The answer must be an exact reproduction of the lines from the start of the records below through the line containing "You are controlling", and nothing more.

Data excerpts:
* * *

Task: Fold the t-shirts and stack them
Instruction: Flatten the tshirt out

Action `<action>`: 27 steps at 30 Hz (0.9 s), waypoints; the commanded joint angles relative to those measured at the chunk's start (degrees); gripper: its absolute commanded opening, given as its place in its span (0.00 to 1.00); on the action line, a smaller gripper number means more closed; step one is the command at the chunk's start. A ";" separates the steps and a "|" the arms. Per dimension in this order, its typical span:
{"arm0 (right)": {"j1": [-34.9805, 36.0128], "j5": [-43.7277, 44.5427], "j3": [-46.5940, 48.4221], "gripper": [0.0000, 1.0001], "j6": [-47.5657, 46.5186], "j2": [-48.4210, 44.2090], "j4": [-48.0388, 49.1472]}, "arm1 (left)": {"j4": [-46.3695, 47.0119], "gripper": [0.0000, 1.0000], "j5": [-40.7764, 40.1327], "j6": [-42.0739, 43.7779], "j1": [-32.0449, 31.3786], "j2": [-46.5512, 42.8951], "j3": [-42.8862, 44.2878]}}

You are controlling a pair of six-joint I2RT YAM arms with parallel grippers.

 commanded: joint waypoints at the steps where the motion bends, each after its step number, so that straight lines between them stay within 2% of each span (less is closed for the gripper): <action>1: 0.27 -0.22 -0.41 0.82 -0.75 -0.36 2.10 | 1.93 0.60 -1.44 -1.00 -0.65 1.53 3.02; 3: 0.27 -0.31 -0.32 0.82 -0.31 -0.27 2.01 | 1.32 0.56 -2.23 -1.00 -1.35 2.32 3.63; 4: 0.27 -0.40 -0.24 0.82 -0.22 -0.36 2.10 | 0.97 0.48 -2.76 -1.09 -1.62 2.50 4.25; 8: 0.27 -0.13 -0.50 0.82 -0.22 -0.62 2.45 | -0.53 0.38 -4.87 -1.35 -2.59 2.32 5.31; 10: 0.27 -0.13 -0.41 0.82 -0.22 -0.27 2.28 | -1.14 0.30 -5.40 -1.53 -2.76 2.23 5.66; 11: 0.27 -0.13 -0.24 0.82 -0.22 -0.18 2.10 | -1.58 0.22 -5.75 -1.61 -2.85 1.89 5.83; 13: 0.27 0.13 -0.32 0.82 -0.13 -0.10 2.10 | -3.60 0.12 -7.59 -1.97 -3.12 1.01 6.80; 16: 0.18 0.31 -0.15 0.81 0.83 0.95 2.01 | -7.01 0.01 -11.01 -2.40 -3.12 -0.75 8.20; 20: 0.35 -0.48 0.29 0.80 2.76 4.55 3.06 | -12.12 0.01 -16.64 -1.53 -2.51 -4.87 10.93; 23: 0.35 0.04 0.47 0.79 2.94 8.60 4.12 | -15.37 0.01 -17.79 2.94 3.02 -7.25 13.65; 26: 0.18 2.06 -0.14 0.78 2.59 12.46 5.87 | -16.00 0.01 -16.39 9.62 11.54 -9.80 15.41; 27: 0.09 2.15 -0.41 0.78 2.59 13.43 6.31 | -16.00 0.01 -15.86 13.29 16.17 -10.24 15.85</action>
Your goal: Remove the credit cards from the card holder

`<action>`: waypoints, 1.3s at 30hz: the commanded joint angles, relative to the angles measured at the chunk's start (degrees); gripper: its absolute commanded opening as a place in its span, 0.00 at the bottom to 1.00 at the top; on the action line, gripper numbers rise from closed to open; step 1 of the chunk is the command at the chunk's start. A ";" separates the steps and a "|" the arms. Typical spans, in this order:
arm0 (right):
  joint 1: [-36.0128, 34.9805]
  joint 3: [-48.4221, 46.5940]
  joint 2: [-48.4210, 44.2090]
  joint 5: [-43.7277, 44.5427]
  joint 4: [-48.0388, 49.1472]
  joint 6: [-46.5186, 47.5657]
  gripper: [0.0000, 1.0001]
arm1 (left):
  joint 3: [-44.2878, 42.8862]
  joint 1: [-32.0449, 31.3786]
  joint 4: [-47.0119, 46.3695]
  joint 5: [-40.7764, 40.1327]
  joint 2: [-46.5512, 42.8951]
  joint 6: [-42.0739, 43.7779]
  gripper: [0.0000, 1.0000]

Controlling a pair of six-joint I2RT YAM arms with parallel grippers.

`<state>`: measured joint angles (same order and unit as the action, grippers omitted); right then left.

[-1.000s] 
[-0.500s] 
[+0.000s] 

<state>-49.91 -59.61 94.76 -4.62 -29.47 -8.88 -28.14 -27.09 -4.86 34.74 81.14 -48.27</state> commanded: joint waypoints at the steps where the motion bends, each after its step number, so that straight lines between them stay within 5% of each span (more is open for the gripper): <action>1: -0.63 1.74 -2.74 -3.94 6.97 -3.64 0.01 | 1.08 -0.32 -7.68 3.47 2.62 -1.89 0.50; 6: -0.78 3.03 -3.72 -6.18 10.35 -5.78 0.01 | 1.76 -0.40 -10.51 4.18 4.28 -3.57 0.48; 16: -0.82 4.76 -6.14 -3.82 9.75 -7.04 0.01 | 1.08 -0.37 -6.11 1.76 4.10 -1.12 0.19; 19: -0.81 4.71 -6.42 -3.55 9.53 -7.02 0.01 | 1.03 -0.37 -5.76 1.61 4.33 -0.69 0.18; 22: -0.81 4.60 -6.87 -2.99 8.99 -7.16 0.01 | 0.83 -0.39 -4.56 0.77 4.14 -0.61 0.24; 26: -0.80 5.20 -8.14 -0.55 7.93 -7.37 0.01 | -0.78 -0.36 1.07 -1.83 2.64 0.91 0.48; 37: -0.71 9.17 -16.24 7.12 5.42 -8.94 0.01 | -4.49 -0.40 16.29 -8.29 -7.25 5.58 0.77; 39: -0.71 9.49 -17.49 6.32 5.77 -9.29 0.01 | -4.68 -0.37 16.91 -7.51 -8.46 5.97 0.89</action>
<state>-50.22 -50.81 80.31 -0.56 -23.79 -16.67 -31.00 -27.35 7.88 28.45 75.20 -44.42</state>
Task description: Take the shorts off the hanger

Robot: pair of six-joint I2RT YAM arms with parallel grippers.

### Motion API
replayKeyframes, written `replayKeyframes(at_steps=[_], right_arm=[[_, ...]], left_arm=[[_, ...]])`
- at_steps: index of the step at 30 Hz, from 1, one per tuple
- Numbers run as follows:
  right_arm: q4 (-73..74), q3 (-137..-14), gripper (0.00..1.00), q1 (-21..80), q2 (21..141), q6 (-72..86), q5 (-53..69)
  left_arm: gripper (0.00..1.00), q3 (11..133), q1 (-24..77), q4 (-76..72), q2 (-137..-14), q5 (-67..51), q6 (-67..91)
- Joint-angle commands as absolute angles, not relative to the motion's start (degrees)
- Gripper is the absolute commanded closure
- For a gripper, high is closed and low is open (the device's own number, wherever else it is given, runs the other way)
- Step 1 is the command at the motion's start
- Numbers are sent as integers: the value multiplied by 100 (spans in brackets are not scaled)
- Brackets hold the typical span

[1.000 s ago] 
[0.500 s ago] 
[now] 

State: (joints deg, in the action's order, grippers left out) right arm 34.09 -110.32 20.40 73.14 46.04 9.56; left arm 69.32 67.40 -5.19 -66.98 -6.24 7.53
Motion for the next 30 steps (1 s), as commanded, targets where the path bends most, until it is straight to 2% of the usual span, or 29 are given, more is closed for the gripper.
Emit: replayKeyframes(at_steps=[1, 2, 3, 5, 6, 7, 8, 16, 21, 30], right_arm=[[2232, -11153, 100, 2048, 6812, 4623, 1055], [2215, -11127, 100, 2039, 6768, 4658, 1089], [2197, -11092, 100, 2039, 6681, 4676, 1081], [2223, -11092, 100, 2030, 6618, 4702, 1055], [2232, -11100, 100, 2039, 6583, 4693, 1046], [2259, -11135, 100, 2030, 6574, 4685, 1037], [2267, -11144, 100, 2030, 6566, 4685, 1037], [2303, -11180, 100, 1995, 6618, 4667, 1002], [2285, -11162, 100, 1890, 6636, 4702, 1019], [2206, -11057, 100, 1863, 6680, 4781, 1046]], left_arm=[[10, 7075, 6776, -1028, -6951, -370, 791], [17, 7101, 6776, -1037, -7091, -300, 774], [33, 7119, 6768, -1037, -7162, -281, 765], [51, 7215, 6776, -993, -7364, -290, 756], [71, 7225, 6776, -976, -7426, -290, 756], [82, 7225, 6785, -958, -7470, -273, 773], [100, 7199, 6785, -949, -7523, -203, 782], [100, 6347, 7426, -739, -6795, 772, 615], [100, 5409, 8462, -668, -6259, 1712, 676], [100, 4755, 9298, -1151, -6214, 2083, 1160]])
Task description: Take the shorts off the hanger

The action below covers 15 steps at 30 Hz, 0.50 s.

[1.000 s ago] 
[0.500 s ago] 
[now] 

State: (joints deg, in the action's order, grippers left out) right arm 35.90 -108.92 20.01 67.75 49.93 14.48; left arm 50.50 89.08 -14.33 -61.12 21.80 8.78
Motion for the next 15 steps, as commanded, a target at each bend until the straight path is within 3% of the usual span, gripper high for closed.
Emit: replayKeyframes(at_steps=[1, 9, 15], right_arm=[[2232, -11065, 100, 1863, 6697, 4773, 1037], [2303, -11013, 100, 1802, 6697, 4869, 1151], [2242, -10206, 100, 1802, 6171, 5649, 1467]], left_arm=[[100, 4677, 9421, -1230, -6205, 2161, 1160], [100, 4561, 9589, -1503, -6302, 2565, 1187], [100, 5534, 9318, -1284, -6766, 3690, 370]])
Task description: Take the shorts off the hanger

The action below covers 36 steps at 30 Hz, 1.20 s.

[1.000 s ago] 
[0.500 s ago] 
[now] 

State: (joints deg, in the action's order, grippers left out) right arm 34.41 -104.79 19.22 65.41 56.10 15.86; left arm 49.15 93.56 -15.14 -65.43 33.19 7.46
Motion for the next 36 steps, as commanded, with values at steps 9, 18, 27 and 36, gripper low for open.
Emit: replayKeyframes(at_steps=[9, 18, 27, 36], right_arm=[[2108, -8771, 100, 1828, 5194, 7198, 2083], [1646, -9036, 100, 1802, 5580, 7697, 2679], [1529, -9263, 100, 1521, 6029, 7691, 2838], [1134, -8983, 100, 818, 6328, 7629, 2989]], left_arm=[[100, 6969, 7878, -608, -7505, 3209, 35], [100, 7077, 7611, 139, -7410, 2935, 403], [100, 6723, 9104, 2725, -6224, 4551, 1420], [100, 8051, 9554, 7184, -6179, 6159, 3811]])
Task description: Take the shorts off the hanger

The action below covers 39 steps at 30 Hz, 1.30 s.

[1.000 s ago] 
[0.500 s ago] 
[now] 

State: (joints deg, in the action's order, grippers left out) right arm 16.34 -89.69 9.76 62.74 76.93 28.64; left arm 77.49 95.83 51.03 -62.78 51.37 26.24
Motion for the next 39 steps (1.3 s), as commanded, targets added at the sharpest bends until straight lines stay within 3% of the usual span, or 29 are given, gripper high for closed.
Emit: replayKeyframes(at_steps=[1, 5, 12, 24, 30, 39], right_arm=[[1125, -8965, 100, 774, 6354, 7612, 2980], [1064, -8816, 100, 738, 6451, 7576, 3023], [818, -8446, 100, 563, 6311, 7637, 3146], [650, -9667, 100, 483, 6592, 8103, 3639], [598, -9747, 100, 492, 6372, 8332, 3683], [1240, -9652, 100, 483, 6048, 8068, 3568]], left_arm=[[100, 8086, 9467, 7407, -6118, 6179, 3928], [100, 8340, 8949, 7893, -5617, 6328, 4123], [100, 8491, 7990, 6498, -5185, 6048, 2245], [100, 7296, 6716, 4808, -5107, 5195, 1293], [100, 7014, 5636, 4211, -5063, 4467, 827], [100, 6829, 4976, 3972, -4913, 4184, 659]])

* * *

> _RESPONSE_
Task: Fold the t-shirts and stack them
Instruction: Flatten the tshirt out

Action `<action>`: 27 steps at 30 Hz (0.9 s), waypoints; the commanded joint angles relative to those measured at the chunk's start (degrees); gripper: its absolute commanded opening, given as its place in its span (0.00 to 1.00); on the action line, a smaller gripper number means more closed; step one is the command at the chunk's start. A ";" separates the steps and a "|" the arms. Per dimension in this order, its typical span:
{"arm0 (right)": {"j1": [-34.9805, 36.0128], "j5": [-43.7277, 44.5427], "j3": [-46.5940, 48.4221], "gripper": [0.0000, 1.0001], "j6": [-47.5657, 46.5186], "j2": [-48.4210, 44.2090], "j4": [-48.0388, 49.1472]}, "arm1 (left)": {"j4": [-46.3695, 47.0119], "gripper": [0.0000, 1.0000], "j5": [-40.7764, 40.1327], "j6": [-42.0739, 43.7779], "j1": [-32.0449, 31.3786], "j2": [-46.5512, 42.8951], "j3": [-42.8862, 44.2878]}}

You are controlling a pair of six-joint I2RT YAM arms with parallel grippers.

That concludes the answer to this exercise.